The formula of Super Smash Bros. is perhaps the most likable innovation I've ever seen in a fighting game. Health bars (especially in JRPGs) are certainly easy to put stock in. But instead of thinking about your character as a living being, one starts to think of them as a car, high or low on gas. A loss is merely a moment for refueling. But Super Smash Bros. is immersive because it connects your victory or defeat to your character's positioning. You being exposed, vulnerable, or perhaps not even visible onscreen. The percentage is only a guide. It doesn't really even need to be there, but it doesn't obstruct from the genius of this new combat paradigm. What's also stunning is how inimitable it is. How could you copy the Smash Bros. formula without it being transparently obvious, especially with how deservedly iconic the franchise has become?

Since this is the first entry, of course there are fewer stages, but what's helpful about this being the franchise debut is that the game isn't about having every single character Nintendo (plus other video game companies) have had, and putting them in a game.

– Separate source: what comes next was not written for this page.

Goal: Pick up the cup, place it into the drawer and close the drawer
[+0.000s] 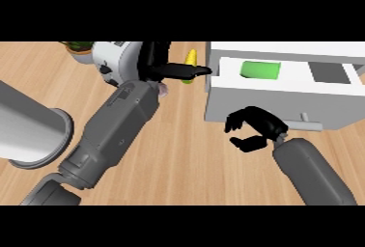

It was just a handful of iconic stars, so most of them have very different methods of maneuvering and interacting. There are some redundancies, but not nearly as many as when you get to Melee, Brawl, and especially by the time we get to Ultimate. By then it's more about having everyones' favorite characters represented, which I'm okay with. But I'm glad we still have this, because this was a game that justified itself as a game primarily, not merely as an inevitable piece of our culture.